Predicting Photos’ Memorability at “Near-Human” Levels with Deep Learning

MIT researchers just released a new GPU-accelerated algorithm that can predict how memorable or forgettable an image is almost as accurately as humans — and they plan to turn it into an app that subtly tweaks photos to make them more memorable.

Using a TITAN X GPU and deep learning, the “MemNet” algorithm creates a heat map that identifies exactly which parts of the image are most memorable. Their fine-tuned convolutional neural network was able to reach a rank correlation of 0.64, approaching human consistency which is 0.68.

The memorability maps above are shown in the jet color scheme where the color ranges from blue to red (lowest to highest). Note that the memorability maps are independently normalized to lie from 0 to 1. The numbers in white are the resulting memorability scores of the corresponding images

The team members envision a variety of potential applications, from improving the marketing value of ads and social media posts, to developing more effective teaching resources, to creating your own personal “health-assistant” device to help you remember things.

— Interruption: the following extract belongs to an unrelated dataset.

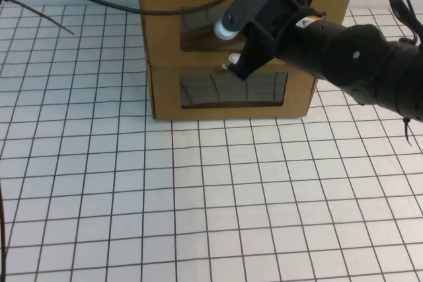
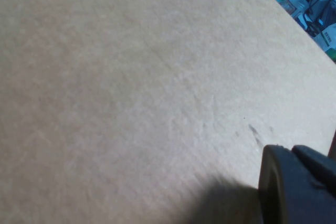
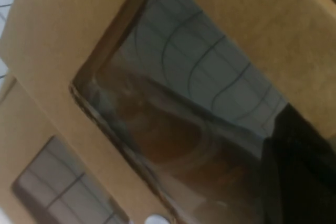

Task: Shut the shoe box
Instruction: Close the shoe box with your right arm

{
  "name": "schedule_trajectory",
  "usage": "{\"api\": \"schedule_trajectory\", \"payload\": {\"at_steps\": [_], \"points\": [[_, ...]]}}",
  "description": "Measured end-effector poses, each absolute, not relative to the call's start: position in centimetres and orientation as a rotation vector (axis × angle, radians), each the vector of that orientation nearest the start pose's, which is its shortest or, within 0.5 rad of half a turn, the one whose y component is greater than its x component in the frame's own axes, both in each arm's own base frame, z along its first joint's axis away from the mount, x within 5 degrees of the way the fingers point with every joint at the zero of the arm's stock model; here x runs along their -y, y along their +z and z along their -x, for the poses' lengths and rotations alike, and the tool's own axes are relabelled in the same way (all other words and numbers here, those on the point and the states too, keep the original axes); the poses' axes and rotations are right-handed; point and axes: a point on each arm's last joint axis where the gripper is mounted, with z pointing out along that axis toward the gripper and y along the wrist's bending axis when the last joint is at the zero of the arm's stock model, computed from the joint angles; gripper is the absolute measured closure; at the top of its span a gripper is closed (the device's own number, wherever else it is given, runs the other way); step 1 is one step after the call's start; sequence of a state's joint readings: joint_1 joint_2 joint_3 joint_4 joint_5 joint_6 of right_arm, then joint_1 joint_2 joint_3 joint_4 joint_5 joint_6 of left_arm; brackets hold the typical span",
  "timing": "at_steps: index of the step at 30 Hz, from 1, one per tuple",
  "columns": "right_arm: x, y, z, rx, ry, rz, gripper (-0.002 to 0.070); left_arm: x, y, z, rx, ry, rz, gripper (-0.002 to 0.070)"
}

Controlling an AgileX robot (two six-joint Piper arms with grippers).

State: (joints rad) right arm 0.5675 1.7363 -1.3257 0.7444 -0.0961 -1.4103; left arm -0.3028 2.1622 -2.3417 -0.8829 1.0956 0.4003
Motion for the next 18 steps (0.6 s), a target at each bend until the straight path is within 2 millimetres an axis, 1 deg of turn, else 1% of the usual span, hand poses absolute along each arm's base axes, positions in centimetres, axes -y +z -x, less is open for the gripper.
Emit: {"api": "schedule_trajectory", "payload": {"at_steps": [4, 7, 15, 18], "points": [[-21.6, 31.4, -37.2, -1.541, -0.109, 0.992, 0.0690, 20.3, 38.4, -43.9, -2.091, -1.057, -0.644, 0.0680], [-21.5, 31.3, -37.9, -1.562, -0.080, 1.008, 0.0690, 20.3, 38.5, -43.9, -2.091, -1.057, -0.645, 0.0680], [-21.1, 31.0, -38.2, -1.591, -0.044, 1.044, 0.0690, 20.3, 38.4, -43.9, -2.093, -1.057, -0.650, 0.0680], [-20.9, 31.9, -37.7, -1.581, -0.027, 1.050, 0.0690, 20.2, 38.5, -43.8, -2.089, -1.054, -0.660, 0.0680]]}}
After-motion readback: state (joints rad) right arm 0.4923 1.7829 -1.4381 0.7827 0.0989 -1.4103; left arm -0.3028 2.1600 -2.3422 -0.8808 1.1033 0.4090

Part of the project the team has also published the world’s largest image-memorability dataset, LaMem. With 60,000 images, each annotated with detailed metadata about qualities such as popularity and emotional impact, LaMem is the team’s effort to spur further research on what they say has often been an under-studied topic in computer vision.

“This sort of research gives us a better understanding of the visual information that people pay attention to,” says Alexei Efros, an associate professor of computer science at the University of California at Berkeley. “For marketers, movie-makers and other content creators, being able to model your mental state as you look at something is an exciting new direction to explore.”